* _Task to carry out_: Look through the data below. Show each line where the string "rendered" occurs.

-*-*-

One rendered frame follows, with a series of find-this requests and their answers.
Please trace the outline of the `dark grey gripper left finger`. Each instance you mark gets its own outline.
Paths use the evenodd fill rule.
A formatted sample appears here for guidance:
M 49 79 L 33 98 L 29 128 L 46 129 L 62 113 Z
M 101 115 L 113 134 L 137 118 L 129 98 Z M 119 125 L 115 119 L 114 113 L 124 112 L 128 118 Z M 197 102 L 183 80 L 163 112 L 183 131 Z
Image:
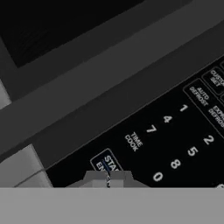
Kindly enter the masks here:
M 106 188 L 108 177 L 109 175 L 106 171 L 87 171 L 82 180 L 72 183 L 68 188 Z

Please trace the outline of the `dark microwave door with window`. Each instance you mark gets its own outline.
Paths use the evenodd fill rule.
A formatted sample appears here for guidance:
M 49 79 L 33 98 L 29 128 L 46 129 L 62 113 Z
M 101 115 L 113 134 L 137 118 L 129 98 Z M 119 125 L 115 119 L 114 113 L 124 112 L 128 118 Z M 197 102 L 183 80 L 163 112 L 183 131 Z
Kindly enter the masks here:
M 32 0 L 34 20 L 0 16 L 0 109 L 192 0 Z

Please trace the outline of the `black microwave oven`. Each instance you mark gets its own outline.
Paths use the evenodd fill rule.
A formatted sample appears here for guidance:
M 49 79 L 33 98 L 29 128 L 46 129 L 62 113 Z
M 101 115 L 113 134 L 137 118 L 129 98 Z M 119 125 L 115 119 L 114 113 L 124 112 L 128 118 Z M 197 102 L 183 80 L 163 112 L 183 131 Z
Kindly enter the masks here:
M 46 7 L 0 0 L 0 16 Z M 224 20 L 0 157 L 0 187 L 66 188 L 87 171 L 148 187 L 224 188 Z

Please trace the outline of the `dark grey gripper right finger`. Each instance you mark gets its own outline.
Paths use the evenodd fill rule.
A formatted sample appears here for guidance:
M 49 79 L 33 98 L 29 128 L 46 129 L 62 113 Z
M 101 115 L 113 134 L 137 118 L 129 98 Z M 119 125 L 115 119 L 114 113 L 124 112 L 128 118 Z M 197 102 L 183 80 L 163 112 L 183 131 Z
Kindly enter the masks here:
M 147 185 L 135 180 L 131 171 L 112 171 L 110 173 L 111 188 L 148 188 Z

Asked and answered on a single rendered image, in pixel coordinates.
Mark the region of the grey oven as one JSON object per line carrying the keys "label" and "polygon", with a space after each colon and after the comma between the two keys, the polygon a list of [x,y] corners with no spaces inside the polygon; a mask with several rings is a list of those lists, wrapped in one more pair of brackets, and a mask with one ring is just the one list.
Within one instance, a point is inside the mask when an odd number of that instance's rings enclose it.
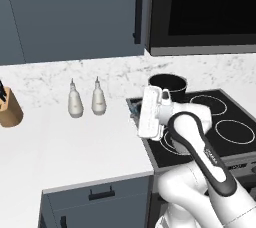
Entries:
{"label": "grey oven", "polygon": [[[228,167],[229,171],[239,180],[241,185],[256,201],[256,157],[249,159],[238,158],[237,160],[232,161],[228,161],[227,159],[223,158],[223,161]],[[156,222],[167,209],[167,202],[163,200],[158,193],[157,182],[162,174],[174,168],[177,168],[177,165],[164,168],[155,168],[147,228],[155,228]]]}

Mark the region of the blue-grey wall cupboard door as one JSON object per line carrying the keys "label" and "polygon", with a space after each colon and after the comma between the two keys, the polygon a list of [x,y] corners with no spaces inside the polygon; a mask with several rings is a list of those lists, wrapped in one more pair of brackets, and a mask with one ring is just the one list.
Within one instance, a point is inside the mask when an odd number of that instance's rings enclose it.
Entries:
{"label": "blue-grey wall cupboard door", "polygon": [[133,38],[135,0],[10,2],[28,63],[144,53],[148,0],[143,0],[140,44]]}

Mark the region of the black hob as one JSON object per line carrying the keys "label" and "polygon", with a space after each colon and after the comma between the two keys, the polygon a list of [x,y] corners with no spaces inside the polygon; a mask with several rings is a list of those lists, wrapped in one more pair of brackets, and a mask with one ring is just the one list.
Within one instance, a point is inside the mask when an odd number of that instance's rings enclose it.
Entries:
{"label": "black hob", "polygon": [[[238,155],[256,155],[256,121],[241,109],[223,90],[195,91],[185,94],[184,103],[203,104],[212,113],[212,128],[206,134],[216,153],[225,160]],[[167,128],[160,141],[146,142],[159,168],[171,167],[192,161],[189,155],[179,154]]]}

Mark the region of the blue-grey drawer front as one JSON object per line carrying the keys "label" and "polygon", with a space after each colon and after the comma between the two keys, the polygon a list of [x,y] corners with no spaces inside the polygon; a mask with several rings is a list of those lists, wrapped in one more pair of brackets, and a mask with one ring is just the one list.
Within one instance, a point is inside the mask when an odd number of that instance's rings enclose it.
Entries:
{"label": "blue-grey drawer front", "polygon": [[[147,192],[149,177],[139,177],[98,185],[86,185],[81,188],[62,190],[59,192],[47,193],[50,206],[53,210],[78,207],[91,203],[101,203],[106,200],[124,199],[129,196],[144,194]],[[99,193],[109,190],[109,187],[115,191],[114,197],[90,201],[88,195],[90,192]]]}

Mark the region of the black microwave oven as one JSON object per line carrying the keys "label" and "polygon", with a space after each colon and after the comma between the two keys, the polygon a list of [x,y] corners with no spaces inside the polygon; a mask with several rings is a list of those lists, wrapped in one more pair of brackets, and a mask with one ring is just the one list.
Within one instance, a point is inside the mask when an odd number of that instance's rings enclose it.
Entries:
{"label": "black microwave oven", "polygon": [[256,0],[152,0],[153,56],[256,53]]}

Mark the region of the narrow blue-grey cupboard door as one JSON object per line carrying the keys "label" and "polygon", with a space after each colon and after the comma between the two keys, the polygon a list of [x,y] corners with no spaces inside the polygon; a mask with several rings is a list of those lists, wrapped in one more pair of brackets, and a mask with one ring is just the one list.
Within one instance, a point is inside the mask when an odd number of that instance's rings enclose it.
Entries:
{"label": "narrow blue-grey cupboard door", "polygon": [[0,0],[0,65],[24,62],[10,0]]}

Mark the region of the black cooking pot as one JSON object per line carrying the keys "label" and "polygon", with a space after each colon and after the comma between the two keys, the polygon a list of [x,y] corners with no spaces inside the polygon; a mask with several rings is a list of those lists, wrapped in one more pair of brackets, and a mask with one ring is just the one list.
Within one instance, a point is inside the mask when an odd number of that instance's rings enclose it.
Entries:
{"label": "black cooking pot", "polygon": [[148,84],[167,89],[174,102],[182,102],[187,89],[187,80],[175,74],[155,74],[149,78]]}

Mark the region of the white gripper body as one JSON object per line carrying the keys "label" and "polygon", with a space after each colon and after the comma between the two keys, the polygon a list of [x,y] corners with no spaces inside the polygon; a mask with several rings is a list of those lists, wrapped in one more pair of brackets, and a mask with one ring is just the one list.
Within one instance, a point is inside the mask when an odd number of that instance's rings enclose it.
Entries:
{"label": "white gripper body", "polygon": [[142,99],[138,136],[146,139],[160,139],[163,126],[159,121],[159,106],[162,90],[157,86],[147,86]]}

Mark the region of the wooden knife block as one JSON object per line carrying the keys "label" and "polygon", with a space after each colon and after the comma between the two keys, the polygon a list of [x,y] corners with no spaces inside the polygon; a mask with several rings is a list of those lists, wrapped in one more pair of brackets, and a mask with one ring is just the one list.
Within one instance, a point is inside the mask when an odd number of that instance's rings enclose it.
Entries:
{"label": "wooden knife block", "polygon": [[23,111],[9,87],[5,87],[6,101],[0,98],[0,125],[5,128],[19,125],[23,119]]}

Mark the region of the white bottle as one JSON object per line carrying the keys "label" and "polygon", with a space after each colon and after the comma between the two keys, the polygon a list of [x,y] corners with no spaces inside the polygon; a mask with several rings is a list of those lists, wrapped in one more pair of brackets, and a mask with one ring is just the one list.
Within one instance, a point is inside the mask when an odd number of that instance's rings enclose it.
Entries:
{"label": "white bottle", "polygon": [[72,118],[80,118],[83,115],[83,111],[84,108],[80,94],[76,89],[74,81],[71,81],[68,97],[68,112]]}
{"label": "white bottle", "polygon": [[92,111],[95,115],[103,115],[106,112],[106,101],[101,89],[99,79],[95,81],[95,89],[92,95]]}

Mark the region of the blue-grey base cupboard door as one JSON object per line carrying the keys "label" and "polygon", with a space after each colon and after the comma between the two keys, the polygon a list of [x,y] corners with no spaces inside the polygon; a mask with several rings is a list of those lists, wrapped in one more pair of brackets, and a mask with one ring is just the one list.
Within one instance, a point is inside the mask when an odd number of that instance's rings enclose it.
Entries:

-*-*-

* _Answer section_:
One rendered frame follows, with a series of find-this requests and their answers.
Asked and answered on a single rendered image, in pixel coordinates.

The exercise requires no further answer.